In this work we examine the carbohydrate binding properties of human placental mannose receptor (HMR) using a rapid and sensitive enzyme-linked immunosorbent microplate assay. The assay is based on the inhibition of binding of highly purified receptor to yeast mannan-coated 96-well plates. The specificity of ligand binding was inferred from the potency of different saccharides in blocking HMR binding to the mannan-coated wells.
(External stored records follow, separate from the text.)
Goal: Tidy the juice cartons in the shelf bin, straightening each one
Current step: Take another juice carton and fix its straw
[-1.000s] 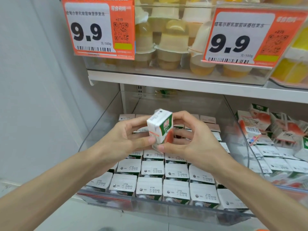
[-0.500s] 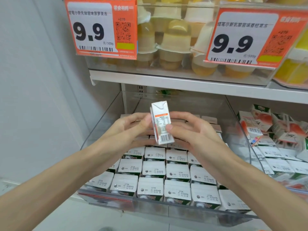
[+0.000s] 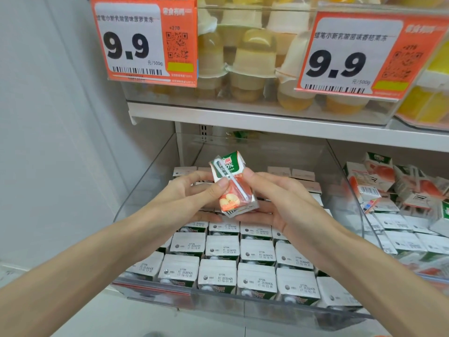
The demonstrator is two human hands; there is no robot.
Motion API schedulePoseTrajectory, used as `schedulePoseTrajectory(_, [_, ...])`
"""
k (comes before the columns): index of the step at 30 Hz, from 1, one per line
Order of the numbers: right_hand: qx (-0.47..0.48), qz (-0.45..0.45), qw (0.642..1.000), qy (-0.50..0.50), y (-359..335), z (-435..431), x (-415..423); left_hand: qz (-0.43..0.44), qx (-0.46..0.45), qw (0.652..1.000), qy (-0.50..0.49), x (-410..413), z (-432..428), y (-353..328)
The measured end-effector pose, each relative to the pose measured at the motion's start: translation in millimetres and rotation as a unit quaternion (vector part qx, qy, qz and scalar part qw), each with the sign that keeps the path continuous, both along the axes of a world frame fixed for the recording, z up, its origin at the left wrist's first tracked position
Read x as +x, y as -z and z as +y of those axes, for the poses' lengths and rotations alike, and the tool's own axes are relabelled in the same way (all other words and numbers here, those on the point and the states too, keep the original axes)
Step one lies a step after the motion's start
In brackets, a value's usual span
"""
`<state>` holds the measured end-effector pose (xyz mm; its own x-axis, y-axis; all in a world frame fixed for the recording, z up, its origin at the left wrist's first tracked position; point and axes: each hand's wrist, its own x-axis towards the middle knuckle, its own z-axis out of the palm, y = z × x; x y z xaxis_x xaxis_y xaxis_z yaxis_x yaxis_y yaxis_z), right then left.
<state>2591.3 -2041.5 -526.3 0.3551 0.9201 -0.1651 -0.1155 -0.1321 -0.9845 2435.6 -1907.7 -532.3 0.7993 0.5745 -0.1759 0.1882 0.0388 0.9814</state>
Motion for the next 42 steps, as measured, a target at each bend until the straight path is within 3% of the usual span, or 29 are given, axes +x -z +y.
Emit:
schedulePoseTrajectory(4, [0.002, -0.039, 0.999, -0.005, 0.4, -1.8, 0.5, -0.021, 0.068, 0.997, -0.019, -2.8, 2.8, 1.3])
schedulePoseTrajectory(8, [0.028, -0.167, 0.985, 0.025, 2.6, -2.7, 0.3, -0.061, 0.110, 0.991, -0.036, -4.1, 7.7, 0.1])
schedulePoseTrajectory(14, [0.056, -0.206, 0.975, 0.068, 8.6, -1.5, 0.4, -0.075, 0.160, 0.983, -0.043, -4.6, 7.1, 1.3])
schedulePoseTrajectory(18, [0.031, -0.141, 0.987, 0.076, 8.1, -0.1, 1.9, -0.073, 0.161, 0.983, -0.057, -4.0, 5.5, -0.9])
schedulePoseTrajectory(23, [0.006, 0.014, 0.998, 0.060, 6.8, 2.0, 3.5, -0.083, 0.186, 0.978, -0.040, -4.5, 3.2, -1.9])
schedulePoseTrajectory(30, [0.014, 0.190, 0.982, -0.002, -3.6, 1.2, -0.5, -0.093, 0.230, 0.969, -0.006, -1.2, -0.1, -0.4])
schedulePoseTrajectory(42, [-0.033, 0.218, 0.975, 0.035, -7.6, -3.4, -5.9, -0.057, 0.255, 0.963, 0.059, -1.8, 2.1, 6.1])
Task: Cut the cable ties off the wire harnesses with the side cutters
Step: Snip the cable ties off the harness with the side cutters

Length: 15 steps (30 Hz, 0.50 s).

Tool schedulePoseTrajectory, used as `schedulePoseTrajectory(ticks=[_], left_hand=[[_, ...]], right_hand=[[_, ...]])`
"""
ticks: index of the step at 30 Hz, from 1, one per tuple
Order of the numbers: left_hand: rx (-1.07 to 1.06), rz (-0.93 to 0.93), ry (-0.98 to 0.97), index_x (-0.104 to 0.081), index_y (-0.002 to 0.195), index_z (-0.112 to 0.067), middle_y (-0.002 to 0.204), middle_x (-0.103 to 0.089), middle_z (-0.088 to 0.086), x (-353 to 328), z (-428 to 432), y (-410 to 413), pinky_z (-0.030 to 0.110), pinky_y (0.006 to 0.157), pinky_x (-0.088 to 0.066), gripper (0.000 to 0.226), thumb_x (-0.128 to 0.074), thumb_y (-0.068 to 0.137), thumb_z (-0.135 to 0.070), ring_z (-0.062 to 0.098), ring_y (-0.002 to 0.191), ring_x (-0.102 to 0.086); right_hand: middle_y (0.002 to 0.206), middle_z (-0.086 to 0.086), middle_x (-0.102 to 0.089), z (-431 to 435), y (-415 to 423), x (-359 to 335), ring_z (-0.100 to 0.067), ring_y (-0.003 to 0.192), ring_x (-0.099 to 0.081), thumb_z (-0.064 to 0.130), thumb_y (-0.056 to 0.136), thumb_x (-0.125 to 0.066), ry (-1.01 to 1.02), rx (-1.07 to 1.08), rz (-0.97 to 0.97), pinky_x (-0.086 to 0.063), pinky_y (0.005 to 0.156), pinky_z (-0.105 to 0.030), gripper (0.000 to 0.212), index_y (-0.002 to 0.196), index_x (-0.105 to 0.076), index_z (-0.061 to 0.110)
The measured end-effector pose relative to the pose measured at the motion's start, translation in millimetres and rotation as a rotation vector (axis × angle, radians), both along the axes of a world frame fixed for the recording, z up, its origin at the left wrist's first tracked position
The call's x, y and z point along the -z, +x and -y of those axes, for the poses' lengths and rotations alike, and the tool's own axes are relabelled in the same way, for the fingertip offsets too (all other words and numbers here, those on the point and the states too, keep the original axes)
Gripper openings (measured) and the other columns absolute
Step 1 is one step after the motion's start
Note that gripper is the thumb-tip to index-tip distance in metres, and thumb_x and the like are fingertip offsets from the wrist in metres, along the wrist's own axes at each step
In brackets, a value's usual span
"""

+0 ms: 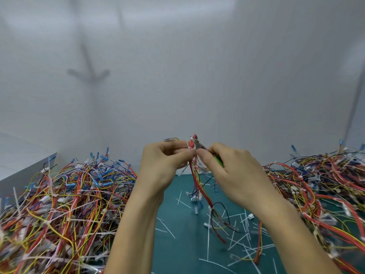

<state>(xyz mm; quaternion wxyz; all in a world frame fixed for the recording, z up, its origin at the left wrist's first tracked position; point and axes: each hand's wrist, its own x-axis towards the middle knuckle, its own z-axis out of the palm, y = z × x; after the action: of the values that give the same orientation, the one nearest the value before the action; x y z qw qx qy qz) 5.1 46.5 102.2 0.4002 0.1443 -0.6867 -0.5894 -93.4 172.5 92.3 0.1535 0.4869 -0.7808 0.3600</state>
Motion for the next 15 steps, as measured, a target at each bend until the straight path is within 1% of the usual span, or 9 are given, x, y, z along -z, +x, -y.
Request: schedulePoseTrajectory(ticks=[2,5,7,9,11,15], left_hand=[[-0.018,-0.013,-0.009,-0.075,0.08,-0.01,0.064,-0.071,-0.004,-0.1,2.1,1.1,0.02,0.07,-0.057,0.013,-0.075,0.078,0.003,0.005,0.062,-0.065],[-0.041,-0.01,-0.025,-0.076,0.09,-0.004,0.066,-0.072,-0.002,0.8,6.0,1.1,0.024,0.074,-0.058,0.014,-0.077,0.077,0.0,0.008,0.065,-0.067],[-0.054,0.001,-0.031,-0.075,0.095,-0.002,0.068,-0.073,-0.001,1.3,7.5,0.6,0.024,0.073,-0.058,0.018,-0.078,0.077,-0.002,0.008,0.066,-0.067],[-0.063,0.01,-0.057,-0.075,0.094,-0.002,0.066,-0.073,-0.002,1.9,7.7,0.8,0.019,0.068,-0.057,0.017,-0.078,0.078,-0.002,0.005,0.064,-0.066],[-0.063,0.014,-0.09,-0.076,0.093,-0.004,0.065,-0.073,-0.003,1.9,7.4,1.6,0.015,0.065,-0.054,0.015,-0.078,0.078,-0.003,0.004,0.064,-0.066],[-0.093,0.035,-0.149,-0.077,0.092,-0.008,0.07,-0.075,-0.001,2.3,8.8,0.7,0.012,0.061,-0.047,0.014,-0.08,0.078,-0.008,0.003,0.066,-0.067]], right_hand=[[0.07,0.008,-0.052,-0.4,-0.9,1.9,-0.024,0.073,-0.055,0.069,0.09,-0.023,0.033,0.052,-0.092,-0.039,0.06,-0.036,0.049,0.085,-0.049,0.028],[0.077,0.008,-0.055,-1.6,-2.5,2.4,-0.022,0.074,-0.052,0.071,0.088,-0.02,0.073,0.088,-0.177,-0.033,0.058,-0.034,0.046,0.084,-0.043,0.031],[0.082,0.007,-0.057,-1.7,-4.6,2.7,-0.02,0.076,-0.053,0.073,0.088,-0.02,0.092,0.085,-0.207,-0.035,0.059,-0.033,0.046,0.086,-0.043,0.033],[0.083,0.008,-0.057,-2.1,-6.6,3.2,-0.019,0.078,-0.055,0.075,0.086,-0.018,0.096,0.075,-0.225,-0.041,0.062,-0.033,0.047,0.087,-0.042,0.034],[0.083,0.008,-0.056,-2.9,-7.8,3.3,-0.018,0.079,-0.054,0.078,0.083,-0.013,0.091,0.07,-0.237,-0.042,0.063,-0.033,0.051,0.086,-0.041,0.035],[0.081,0.008,-0.052,-3.6,-8.8,3.0,-0.017,0.079,-0.051,0.078,0.079,-0.008,0.084,0.08,-0.274,-0.033,0.061,-0.032,0.053,0.087,-0.039,0.037]])
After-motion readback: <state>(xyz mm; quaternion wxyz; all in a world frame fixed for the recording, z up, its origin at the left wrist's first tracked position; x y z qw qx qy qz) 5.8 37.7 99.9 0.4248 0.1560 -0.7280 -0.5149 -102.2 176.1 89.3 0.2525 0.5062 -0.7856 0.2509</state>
The relative inhibitory potency of monosaccharides was L-Fuc greater than D-Man greater than D-Glc greater than D-GlcNAc greater than Man-6-P much greater than D-Gal much greater than L-Rha much greater than GalNAc. The inhibitory potency of mannose increased by two orders of magnitude when linear oligomers were used. Oligomers containing alpha-1-3- and alpha-1-6-linked mannose residues were more inhibitory than those containing alpha-1-2- and alpha-1-4-linked mannoses. Linear or branched oligomannosides larger than three units did not have a significant influence on their inhibitory potency; rather, potency was found to decrease in comparison with oligomannosides with three units. Compared to linear oligomers, inhibition of binding was the best using branched mannose oligosaccharides, alpha-D-Man-bovine serum albumin conjugates, or mannan. A model is discussed in which branched ligand is bound to spatially distinct sites on the HMR.